The line containing "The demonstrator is" marks the end; copy exactly all lines from the start of the material up to and including it.

┌─ INPUT DATA

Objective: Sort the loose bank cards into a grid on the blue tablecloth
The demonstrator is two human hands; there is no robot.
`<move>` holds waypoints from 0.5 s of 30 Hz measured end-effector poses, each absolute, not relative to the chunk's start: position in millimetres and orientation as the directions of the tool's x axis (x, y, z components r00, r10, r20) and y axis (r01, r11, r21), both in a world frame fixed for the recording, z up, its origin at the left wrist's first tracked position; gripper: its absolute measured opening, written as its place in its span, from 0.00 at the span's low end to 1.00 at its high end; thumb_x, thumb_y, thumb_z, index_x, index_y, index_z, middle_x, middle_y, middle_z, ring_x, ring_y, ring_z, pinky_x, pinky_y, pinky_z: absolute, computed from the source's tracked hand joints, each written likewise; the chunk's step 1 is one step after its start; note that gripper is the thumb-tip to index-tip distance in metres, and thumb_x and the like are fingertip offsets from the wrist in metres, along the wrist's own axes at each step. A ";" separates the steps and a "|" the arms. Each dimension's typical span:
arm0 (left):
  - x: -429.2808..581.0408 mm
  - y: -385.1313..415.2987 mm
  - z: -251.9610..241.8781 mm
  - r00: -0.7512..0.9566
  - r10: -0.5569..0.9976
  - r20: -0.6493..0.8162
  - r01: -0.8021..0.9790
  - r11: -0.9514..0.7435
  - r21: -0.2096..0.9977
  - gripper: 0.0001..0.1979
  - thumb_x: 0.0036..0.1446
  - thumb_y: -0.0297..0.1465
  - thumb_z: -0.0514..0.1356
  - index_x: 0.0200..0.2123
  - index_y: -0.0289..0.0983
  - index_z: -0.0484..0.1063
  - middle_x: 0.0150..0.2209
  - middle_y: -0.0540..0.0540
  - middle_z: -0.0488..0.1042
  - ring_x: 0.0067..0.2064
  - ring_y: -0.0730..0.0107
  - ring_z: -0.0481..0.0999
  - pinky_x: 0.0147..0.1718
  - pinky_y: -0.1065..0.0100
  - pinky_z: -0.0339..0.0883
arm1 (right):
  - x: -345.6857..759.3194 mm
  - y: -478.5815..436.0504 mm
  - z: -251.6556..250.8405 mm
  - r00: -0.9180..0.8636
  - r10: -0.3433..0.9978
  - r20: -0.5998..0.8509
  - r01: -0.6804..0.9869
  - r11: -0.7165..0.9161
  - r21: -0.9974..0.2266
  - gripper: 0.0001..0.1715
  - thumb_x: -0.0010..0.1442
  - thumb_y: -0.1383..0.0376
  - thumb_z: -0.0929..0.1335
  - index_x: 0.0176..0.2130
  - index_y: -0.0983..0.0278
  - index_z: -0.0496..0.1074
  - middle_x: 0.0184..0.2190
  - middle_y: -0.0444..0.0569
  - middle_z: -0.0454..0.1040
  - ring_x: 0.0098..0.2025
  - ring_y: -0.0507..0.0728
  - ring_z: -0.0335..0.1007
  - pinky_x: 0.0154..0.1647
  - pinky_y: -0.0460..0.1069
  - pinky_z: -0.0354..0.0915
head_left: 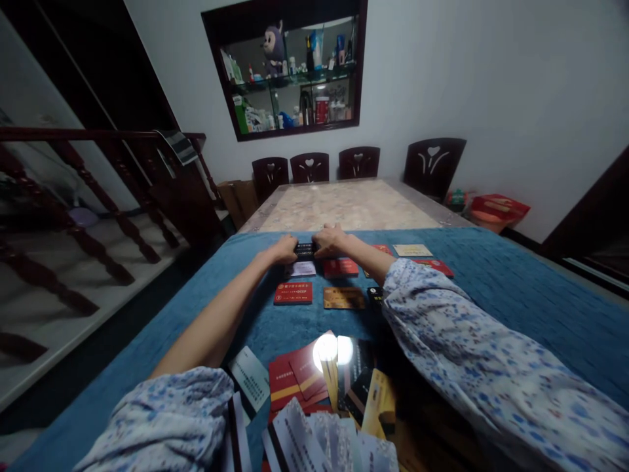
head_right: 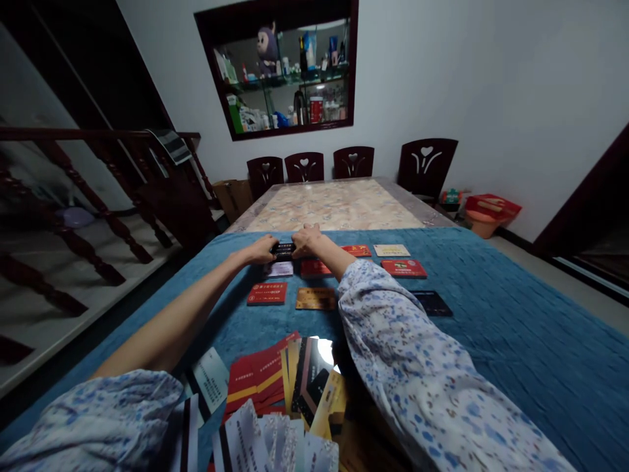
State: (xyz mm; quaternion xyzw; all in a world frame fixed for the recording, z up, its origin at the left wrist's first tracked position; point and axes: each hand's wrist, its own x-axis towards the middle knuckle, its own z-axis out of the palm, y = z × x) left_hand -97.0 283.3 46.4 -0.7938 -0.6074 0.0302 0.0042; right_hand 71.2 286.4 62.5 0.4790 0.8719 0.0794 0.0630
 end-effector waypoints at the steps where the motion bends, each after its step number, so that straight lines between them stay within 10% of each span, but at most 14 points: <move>1: -97.4 284.8 44.9 0.258 0.965 -0.050 0.965 -0.260 -0.041 0.19 0.48 0.25 0.60 0.46 0.34 0.71 0.51 0.41 0.71 0.51 0.59 0.72 0.50 0.67 0.68 | 69.4 287.5 62.2 -0.531 0.847 -0.041 0.825 0.527 0.203 0.27 0.55 0.55 0.67 0.51 0.63 0.74 0.49 0.60 0.75 0.57 0.70 0.62 0.56 0.66 0.57; 15: -100.6 302.9 41.2 0.273 0.952 -0.139 0.961 -0.276 0.002 0.14 0.45 0.23 0.59 0.38 0.34 0.75 0.37 0.45 0.78 0.40 0.63 0.76 0.40 0.71 0.71 | 49.9 311.1 56.1 -0.449 0.888 -0.104 0.871 0.461 0.173 0.28 0.47 0.60 0.70 0.50 0.62 0.76 0.51 0.59 0.75 0.56 0.70 0.67 0.55 0.65 0.62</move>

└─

SOLUTION TO THE PROBLEM »
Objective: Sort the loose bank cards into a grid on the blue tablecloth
The demonstrator is two human hands; there is no robot.

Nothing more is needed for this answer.